[Start of Attachment]
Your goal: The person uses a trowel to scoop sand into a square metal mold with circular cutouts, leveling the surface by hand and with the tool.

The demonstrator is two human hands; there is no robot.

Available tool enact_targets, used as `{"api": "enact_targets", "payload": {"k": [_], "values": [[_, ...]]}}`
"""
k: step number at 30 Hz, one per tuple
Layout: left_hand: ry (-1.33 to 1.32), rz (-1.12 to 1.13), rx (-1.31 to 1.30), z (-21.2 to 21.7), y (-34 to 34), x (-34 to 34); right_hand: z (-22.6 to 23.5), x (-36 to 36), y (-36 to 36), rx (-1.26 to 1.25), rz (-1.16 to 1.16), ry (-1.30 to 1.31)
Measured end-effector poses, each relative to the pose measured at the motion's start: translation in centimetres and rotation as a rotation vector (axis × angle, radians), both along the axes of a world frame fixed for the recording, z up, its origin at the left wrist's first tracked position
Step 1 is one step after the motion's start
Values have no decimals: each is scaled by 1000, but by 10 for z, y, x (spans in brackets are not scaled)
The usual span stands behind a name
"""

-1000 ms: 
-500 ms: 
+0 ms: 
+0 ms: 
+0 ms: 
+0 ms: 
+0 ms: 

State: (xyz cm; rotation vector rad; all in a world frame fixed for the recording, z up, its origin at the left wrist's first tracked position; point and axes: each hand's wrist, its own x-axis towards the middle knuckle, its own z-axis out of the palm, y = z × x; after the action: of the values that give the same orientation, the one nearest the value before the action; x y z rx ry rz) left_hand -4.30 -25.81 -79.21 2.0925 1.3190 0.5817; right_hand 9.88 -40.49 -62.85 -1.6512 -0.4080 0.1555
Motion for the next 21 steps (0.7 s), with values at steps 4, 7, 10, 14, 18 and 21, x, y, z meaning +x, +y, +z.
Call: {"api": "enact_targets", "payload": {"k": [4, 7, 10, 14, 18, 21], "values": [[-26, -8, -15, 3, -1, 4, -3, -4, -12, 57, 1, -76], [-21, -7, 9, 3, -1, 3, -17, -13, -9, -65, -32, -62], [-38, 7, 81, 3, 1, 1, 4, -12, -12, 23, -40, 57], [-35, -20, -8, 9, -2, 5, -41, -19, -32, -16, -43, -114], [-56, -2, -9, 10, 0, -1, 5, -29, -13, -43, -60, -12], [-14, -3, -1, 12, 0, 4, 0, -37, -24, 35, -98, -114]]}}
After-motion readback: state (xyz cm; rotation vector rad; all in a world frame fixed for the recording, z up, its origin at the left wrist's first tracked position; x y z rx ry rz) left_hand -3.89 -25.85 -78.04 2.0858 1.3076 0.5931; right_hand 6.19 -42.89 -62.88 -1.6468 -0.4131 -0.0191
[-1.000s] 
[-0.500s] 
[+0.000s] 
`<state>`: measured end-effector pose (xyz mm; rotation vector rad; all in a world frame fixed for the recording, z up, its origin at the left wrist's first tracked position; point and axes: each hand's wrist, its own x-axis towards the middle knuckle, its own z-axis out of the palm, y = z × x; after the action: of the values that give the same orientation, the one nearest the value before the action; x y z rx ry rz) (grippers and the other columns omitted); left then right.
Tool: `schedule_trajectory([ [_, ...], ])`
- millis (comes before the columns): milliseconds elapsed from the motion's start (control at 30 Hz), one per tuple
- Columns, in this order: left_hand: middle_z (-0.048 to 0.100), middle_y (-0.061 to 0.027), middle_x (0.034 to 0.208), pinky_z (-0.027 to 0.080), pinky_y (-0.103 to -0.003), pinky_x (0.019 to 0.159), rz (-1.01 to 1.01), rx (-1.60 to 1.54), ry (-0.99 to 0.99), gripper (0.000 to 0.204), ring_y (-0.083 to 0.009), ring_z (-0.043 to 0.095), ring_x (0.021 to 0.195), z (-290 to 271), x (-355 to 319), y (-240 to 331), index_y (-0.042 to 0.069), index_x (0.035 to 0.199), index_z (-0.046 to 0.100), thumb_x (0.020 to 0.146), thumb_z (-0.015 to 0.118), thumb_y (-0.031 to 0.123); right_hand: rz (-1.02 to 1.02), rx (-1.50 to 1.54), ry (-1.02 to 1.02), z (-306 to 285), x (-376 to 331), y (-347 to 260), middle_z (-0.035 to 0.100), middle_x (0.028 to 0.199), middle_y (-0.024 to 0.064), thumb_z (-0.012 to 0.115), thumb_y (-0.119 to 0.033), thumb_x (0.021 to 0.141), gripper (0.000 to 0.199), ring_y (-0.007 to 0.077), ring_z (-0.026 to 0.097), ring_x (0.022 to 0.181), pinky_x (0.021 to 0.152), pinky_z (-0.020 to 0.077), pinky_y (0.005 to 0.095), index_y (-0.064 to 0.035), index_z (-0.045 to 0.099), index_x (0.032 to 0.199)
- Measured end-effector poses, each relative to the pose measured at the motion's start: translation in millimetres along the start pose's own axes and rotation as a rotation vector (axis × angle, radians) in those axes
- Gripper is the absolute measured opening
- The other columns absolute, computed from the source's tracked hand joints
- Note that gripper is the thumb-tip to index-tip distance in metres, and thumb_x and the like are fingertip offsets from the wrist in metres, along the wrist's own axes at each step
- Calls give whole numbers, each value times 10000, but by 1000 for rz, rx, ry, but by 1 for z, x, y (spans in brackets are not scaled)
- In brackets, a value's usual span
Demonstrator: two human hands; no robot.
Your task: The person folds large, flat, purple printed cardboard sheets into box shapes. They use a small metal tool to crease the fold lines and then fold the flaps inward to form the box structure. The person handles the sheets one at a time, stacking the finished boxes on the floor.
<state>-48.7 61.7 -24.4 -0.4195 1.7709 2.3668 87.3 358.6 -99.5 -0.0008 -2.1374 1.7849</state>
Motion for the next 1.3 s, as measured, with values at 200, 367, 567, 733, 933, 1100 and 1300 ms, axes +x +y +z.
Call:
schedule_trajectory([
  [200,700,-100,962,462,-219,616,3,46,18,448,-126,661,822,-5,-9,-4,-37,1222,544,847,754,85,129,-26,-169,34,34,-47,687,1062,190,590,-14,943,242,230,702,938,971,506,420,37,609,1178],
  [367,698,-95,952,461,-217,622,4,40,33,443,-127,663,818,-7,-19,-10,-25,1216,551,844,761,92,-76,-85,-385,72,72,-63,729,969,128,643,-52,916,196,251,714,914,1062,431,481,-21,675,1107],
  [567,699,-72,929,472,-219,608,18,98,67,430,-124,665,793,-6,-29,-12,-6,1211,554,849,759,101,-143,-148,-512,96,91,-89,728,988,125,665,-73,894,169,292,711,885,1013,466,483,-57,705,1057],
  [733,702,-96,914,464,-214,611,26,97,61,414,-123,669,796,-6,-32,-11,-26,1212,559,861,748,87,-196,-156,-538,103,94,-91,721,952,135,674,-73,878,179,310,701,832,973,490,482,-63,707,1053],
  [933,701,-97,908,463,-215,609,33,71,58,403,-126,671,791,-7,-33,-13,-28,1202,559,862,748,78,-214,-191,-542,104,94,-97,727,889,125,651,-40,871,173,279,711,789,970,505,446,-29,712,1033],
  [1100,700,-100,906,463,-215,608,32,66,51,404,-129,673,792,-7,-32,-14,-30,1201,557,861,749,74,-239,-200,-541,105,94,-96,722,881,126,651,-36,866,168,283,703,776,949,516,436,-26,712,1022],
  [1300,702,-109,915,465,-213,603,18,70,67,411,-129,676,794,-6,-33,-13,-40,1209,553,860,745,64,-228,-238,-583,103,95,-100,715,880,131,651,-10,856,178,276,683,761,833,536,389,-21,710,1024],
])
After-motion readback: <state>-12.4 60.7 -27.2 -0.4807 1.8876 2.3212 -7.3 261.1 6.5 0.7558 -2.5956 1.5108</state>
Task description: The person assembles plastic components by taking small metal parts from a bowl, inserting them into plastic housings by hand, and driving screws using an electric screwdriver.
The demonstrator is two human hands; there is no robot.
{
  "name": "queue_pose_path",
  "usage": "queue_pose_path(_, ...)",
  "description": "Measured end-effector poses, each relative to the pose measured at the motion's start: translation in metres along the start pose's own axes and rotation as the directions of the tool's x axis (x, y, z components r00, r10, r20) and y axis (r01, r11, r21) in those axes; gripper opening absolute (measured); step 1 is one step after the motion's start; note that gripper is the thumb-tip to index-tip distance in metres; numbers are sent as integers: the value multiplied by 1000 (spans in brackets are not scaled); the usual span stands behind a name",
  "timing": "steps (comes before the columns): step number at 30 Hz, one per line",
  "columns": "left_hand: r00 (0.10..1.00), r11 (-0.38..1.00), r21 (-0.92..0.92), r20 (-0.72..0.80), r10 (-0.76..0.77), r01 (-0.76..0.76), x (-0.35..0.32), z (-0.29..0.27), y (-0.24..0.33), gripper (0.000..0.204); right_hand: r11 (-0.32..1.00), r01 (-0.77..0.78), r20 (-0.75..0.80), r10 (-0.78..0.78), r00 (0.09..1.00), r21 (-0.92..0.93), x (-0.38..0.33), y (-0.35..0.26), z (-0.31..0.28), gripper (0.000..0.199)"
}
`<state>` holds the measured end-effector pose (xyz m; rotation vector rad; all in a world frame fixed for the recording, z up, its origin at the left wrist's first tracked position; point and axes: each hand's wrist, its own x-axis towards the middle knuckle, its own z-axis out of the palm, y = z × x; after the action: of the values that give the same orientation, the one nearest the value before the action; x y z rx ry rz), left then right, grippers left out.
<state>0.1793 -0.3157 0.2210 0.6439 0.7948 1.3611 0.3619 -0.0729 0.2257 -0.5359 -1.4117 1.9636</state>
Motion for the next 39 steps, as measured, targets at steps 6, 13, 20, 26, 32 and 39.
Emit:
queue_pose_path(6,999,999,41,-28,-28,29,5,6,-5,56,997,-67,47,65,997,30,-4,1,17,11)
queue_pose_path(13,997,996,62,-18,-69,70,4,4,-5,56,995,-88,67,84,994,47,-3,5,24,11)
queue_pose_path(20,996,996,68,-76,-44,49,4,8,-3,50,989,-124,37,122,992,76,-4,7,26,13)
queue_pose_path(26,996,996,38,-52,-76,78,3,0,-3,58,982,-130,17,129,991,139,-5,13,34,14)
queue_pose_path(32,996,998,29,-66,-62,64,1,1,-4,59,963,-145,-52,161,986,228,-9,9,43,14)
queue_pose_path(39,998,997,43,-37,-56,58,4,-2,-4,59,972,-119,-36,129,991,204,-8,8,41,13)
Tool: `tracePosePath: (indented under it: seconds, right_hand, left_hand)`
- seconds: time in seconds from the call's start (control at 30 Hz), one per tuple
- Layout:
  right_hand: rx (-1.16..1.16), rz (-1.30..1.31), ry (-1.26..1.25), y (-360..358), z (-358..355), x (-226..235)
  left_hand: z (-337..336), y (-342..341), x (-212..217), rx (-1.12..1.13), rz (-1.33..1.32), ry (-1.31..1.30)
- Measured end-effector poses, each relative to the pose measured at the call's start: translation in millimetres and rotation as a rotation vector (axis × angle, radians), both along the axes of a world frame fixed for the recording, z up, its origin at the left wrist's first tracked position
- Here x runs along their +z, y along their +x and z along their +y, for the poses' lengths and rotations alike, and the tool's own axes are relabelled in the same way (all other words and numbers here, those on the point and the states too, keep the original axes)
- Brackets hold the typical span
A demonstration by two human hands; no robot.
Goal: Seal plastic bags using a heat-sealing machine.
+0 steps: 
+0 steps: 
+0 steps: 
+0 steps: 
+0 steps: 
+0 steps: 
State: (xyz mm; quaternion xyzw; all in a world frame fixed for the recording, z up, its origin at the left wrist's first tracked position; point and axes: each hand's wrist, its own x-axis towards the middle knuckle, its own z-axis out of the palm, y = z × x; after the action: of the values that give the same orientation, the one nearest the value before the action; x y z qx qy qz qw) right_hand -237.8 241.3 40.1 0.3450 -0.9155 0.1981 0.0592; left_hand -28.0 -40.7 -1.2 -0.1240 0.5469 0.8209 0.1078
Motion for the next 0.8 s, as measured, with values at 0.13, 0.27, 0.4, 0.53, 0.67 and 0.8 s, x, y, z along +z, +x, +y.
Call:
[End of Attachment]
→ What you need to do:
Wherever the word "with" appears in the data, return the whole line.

→ Final answer:
Your goal: The person uses a trowel to scoop sand into a square metal mold with circular cutouts, leveling the surface by hand and with the tool.
Motion for the next 21 steps (0.7 s), with values at steps 4, 7, 10, 14, 18 and 21, x, y, z meaning +x, +y, +z.
Motion for the next 1.3 s, as measured, with values at 200, 367, 567, 733, 933, 1100 and 1300 ms, axes +x +y +z.
Motion for the next 0.8 s, as measured, with values at 0.13, 0.27, 0.4, 0.53, 0.67 and 0.8 s, x, y, z along +z, +x, +y.

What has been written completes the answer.